Exercise objective =
Without any change, set down every record below.

Saved entries =
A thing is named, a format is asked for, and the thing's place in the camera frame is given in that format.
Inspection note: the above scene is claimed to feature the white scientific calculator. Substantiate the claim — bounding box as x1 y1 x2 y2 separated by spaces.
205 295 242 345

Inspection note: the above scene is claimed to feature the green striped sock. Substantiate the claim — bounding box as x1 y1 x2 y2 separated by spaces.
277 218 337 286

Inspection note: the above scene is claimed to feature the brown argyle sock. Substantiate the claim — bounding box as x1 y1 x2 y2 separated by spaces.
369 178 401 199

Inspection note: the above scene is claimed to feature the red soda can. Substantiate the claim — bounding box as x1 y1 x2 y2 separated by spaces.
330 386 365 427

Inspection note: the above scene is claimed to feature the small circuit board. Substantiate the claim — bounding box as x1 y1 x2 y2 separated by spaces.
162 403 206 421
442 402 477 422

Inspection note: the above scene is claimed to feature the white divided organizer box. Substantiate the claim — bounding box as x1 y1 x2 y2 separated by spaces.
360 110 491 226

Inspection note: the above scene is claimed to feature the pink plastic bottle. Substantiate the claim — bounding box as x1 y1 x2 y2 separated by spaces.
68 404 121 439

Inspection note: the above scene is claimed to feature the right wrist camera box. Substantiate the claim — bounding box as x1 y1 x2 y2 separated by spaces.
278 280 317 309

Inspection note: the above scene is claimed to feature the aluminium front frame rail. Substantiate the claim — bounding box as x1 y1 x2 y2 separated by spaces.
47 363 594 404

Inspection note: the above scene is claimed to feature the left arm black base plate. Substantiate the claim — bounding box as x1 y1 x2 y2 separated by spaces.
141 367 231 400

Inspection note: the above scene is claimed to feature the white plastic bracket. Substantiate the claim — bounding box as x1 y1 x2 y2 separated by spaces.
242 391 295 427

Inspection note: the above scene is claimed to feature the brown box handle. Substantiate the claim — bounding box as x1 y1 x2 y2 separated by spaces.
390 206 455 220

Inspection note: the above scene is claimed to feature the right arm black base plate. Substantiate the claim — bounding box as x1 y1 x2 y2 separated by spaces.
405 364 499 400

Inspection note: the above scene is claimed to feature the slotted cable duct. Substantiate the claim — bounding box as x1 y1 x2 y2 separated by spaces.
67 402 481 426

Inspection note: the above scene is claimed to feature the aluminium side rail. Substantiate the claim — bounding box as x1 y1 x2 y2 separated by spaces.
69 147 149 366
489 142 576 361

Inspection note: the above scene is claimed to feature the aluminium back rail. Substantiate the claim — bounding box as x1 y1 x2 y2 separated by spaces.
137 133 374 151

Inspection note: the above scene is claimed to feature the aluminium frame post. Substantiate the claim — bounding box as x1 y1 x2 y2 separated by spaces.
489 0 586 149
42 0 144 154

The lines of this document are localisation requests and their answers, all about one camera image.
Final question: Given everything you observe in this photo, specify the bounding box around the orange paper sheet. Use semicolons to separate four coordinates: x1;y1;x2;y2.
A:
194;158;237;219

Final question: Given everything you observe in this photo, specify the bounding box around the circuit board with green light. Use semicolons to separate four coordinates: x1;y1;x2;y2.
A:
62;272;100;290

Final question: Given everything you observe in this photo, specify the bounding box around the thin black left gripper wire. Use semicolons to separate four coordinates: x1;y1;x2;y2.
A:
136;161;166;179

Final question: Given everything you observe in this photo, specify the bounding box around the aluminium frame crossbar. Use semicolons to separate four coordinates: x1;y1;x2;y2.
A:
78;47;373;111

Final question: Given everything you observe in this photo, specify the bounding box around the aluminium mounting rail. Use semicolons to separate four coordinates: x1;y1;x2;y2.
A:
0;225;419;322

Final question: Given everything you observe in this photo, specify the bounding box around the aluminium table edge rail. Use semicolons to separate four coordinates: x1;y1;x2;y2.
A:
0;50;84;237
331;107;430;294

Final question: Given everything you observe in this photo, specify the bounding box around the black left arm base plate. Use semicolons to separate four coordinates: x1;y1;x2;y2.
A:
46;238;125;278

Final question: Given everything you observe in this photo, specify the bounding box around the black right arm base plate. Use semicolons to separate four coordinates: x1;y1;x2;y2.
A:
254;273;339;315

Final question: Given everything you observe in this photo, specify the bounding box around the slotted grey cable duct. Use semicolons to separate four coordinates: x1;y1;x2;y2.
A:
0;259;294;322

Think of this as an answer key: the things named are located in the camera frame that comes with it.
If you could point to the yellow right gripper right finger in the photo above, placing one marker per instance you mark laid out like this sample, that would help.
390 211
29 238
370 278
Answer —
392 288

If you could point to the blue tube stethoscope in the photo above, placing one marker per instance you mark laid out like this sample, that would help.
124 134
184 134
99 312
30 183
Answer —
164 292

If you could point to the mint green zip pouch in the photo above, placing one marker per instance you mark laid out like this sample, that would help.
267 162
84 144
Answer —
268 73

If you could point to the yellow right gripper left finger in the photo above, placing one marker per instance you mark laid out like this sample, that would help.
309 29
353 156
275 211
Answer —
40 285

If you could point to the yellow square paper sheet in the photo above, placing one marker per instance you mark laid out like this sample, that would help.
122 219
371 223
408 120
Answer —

Your solution =
A thing is named, a format is asked for, and the thing's place in the camera frame is given in that format.
Inspection note: the above scene is claimed to feature the white scientific calculator. Substantiate the claim — bounding box as x1 y1 x2 y2 separated by spaces.
205 295 242 345

Inspection note: the above scene is claimed to feature the green striped sock. Substantiate the claim — bounding box as x1 y1 x2 y2 separated by spaces.
277 218 337 286

Inspection note: the above scene is claimed to feature the brown argyle sock. Substantiate the claim — bounding box as x1 y1 x2 y2 separated by spaces.
369 178 401 199

Inspection note: the above scene is claimed to feature the red soda can. Substantiate the claim — bounding box as x1 y1 x2 y2 separated by spaces.
330 386 365 427

Inspection note: the above scene is claimed to feature the small circuit board. Substantiate the claim — bounding box as x1 y1 x2 y2 separated by spaces.
162 403 206 421
442 402 477 422

Inspection note: the above scene is claimed to feature the white divided organizer box. Substantiate the claim — bounding box as x1 y1 x2 y2 separated by spaces.
360 110 491 226

Inspection note: the above scene is claimed to feature the pink plastic bottle. Substantiate the claim — bounding box as x1 y1 x2 y2 separated by spaces.
68 404 121 439

Inspection note: the above scene is claimed to feature the right wrist camera box. Substantiate the claim — bounding box as x1 y1 x2 y2 separated by spaces.
278 280 317 309

Inspection note: the above scene is claimed to feature the aluminium front frame rail. Substantiate the claim — bounding box as x1 y1 x2 y2 separated by spaces.
47 363 594 404

Inspection note: the above scene is claimed to feature the left arm black base plate. Substantiate the claim — bounding box as x1 y1 x2 y2 separated by spaces.
141 367 231 400

Inspection note: the above scene is claimed to feature the white plastic bracket. Substantiate the claim — bounding box as x1 y1 x2 y2 separated by spaces.
242 391 295 427

Inspection note: the above scene is claimed to feature the brown box handle. Substantiate the claim — bounding box as x1 y1 x2 y2 separated by spaces.
390 206 455 220

Inspection note: the above scene is claimed to feature the right arm black base plate. Substantiate the claim — bounding box as x1 y1 x2 y2 separated by spaces.
405 364 499 400

Inspection note: the above scene is claimed to feature the slotted cable duct. Substantiate the claim — bounding box as x1 y1 x2 y2 separated by spaces.
67 402 481 426

Inspection note: the above scene is claimed to feature the aluminium side rail. Substantiate the claim — bounding box as x1 y1 x2 y2 separated by spaces.
69 147 149 366
489 142 576 361

Inspection note: the above scene is claimed to feature the aluminium back rail. Substantiate the claim — bounding box as x1 y1 x2 y2 separated by spaces.
137 133 374 151

Inspection note: the above scene is claimed to feature the aluminium frame post. Substantiate the claim — bounding box as x1 y1 x2 y2 separated by spaces.
489 0 586 149
42 0 144 154

The lines of this document are localisation requests and their answers, all about one camera image.
Final question: Given everything you observe in this photo, specify the bounding box around the orange paper sheet. Use semicolons to separate four coordinates: x1;y1;x2;y2.
A:
194;158;237;219

Final question: Given everything you observe in this photo, specify the bounding box around the circuit board with green light. Use semicolons to separate four coordinates: x1;y1;x2;y2.
A:
62;272;100;290

Final question: Given everything you observe in this photo, specify the bounding box around the thin black left gripper wire. Use semicolons to separate four coordinates: x1;y1;x2;y2.
A:
136;161;166;179

Final question: Given everything you observe in this photo, specify the bounding box around the aluminium frame crossbar. Use semicolons to separate four coordinates: x1;y1;x2;y2.
A:
78;47;373;111

Final question: Given everything you observe in this photo, specify the bounding box around the aluminium mounting rail. Use semicolons to separate four coordinates: x1;y1;x2;y2.
A:
0;225;419;322

Final question: Given everything you observe in this photo, specify the bounding box around the aluminium table edge rail. Use semicolons to separate four coordinates: x1;y1;x2;y2.
A:
0;50;84;237
331;107;430;294

Final question: Given everything you observe in this photo, specify the bounding box around the black left arm base plate. Use semicolons to separate four coordinates: x1;y1;x2;y2.
A:
46;238;125;278

Final question: Given everything you observe in this photo, specify the bounding box around the black right arm base plate. Use semicolons to separate four coordinates: x1;y1;x2;y2.
A:
254;273;339;315

Final question: Given everything you observe in this photo, specify the bounding box around the slotted grey cable duct. Use semicolons to separate four coordinates: x1;y1;x2;y2.
A:
0;259;294;322

Think of this as an answer key: the things named are located in the camera frame that comes with it.
If you could point to the yellow right gripper right finger in the photo above, placing one marker per instance you mark laid out like this sample, that would help.
390 211
29 238
370 278
Answer —
392 288

If you could point to the blue tube stethoscope in the photo above, placing one marker per instance you mark laid out like this sample, that would help.
124 134
184 134
99 312
30 183
Answer —
164 292

If you could point to the mint green zip pouch in the photo above, placing one marker per instance you mark laid out like this sample, that would help.
267 162
84 144
Answer —
268 73

If you could point to the yellow right gripper left finger in the photo above, placing one marker per instance you mark laid out like this sample, that would help.
309 29
353 156
275 211
Answer —
40 285

If you could point to the yellow square paper sheet in the photo above, placing one marker per instance you mark laid out like this sample, that would help.
122 219
371 223
408 120
Answer —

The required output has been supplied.